I have a new piece up at Discourse addressing the idea of a “Great Stagnation”—the idea that we aren’t making as many new inventions as we used to and that’s why we got social media instead of flying cars.
I do not actually have a strong opinion about whether we are really in a Great Stagnation. The pace of innovation is very hard to measure. “What counts as an important scientific breakthrough versus a mundane extension of existing knowledge? How do you count the number of innovations or rank their importance?” I don’t have any good answers to those questions, and I don’t think anyone else does, either. As with anything that’s hard to measure objectively, this offers a lot of scope for subjective impressions shaped by our biases. In this case, I suspect there is a bias in favor of older, industrial technology, which is seen as “real” innovation, while software is viewed on not being real innovation. Yet, “as the past two years have taught us, maybe it’s easier and better to have ubiquitous videoconference technology that lets everyone work at home than to find a faster way to get to the office.”
While I’m up in the air on whether we are stagnating, I have a strong opinion on why this doesn’t feel like an era of innovation, because we are doing things that ought to lead to stagnation.
To be sure, techno-pessimism is nothing new. I recently had a conversation with Louis Anslowof Pessimists Archive, which documents past hysterias over such nefarious new technologies as the bicycle and the telephone. Ever since Mary Shelley wrote Frankenstein, we’ve been convinced that science and technology are going to produce monsters. But perhaps this conviction is more powerful now than before. Anslow calls it the “Black Mirror” fallacy, after a British television show in which every episode is a projection of how some new technology could go horribly wrong. This captures our tendency to see only the negative possibilities in new technology, when a look at history, and particularly the history of the past 200 years, shows us that the long-term benefits of new technology massively outweigh the costs. If we are not already in a Great Stagnation, we are certainly asking for one.
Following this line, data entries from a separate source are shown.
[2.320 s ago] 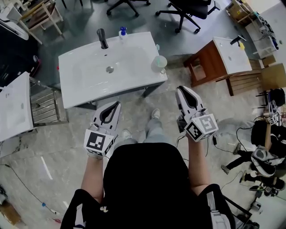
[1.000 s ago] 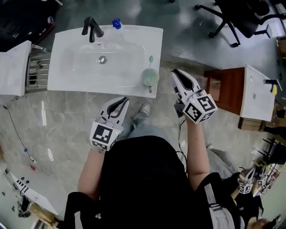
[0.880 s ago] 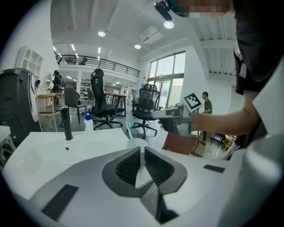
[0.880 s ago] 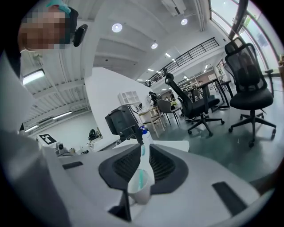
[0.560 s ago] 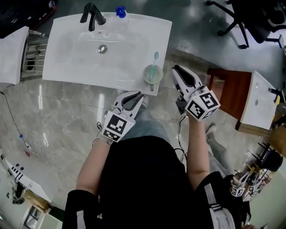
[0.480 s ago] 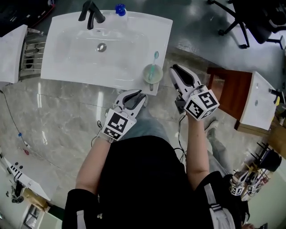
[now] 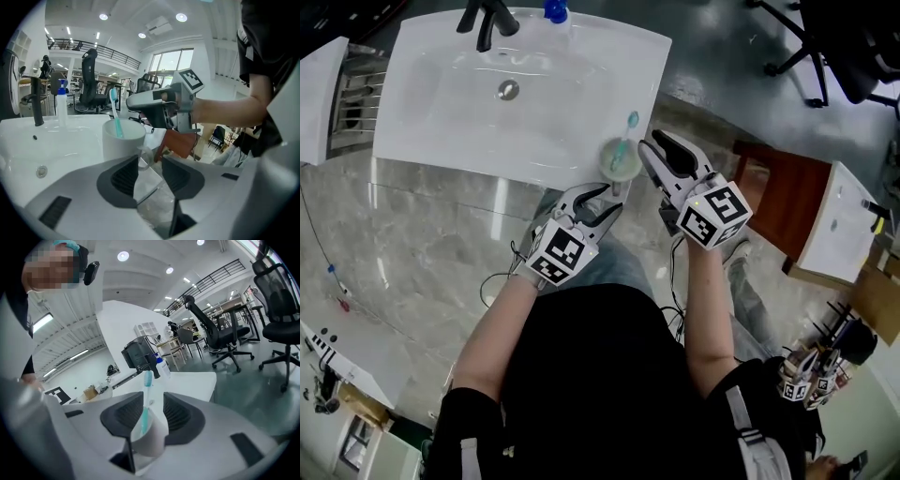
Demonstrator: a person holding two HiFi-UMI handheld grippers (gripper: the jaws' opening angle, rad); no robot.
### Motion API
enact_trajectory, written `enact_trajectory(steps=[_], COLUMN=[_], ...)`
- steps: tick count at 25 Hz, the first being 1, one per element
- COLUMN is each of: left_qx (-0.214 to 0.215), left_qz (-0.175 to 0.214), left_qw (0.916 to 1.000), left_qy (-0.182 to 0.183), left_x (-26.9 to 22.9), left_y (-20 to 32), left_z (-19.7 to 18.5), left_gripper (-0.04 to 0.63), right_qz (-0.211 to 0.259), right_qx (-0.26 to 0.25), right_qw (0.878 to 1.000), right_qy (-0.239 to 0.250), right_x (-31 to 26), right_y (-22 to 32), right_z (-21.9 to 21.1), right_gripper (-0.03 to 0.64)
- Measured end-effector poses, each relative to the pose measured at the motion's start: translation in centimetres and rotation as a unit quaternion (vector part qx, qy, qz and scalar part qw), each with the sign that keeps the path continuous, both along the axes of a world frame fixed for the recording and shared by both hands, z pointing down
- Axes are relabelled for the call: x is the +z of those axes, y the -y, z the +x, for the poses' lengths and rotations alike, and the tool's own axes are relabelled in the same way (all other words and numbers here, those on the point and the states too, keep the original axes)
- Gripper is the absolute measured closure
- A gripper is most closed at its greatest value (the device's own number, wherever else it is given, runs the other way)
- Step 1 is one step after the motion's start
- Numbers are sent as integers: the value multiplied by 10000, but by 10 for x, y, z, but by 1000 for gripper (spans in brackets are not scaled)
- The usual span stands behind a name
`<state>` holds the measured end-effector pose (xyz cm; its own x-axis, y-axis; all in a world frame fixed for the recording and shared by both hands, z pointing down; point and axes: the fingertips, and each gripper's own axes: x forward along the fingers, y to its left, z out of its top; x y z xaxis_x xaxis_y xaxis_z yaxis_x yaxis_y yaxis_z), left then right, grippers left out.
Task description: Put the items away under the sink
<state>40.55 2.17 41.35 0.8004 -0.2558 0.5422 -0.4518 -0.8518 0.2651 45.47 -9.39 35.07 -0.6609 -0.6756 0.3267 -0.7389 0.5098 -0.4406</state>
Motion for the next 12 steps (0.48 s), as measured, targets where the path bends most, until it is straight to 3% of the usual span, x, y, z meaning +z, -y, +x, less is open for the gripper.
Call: enact_trajectory(steps=[12], left_qx=[40], left_qz=[-38], left_qw=[9999], left_qy=[-89], left_x=[11], left_y=[5], left_z=[11], left_gripper=[453], right_qz=[-144], right_qx=[-527], right_qw=[9985], right_qy=[-69], right_x=[22], right_y=[12], right_z=[-34], right_gripper=[477])
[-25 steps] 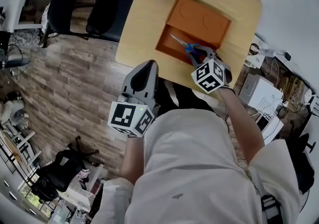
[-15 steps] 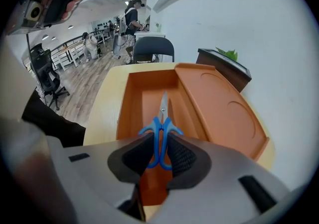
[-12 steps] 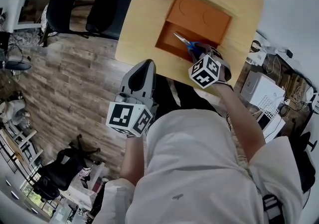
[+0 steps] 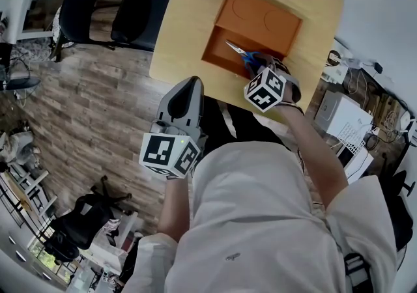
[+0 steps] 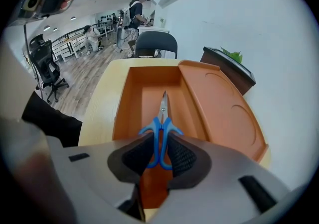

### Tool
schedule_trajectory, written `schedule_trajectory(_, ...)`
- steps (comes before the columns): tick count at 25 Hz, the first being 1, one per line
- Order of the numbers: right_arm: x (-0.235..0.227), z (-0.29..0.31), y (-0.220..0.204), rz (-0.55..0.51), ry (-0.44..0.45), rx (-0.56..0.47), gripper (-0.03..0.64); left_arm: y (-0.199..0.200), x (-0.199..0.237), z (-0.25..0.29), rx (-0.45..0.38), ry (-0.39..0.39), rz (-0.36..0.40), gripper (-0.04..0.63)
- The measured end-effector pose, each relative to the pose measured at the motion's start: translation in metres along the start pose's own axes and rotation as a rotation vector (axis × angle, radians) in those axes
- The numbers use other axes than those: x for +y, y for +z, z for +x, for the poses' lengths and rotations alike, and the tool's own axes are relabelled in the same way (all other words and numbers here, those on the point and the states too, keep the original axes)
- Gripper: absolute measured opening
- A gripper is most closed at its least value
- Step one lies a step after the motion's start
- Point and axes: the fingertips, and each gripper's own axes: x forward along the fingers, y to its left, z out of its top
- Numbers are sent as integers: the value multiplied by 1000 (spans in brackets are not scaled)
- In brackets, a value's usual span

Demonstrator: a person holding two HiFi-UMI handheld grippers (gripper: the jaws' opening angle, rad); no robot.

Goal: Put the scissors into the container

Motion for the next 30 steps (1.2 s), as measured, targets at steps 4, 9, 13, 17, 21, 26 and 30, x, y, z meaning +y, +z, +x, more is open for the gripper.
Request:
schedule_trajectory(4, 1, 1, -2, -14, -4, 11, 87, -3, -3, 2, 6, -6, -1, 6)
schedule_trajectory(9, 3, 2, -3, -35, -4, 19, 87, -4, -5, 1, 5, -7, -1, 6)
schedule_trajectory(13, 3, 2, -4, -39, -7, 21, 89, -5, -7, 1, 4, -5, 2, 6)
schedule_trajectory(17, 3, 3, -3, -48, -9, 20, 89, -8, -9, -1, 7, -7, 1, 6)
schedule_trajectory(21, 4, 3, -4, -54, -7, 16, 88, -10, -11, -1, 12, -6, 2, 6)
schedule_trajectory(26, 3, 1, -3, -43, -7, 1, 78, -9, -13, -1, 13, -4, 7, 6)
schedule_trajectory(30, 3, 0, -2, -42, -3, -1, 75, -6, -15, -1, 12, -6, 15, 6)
There is a lot of interesting material here, including the role of “general purpose technologies” and speculation about what the next one will be, so read the whole thing.
The Man in the Middle
Also check out a current events podcast I did with David Kelley for The Atlas Society in which we discuss the recent stimulus bill—excuse me, the “Inflation Reduction Act”—and Supreme Court rulings on executive powers.
David has some good observations on the Supreme Court rulings, tying them back to the court’s New Deal-era split between economic freedom and other freedoms—in the infamous Footnote 4—and through that back to the mind-body dichotomy. This really struck a chord with me because Ayn Rand’s observations on how the mind-body split shapes the contemporary left and right were among the first things I read by her, and they really made me sit up and take notice that this was someone with profound and interesting things to say.
I took the lead in commenting on the “Inflation Reduction Act” and concluded that “from the name, to the context, to the various things they are trying to do [in it], it’s this carnival of evasion of reality.” Washington, DC, is the land of A Is Non-A.
But I also point out that this is what you get with “moderate Democrats.”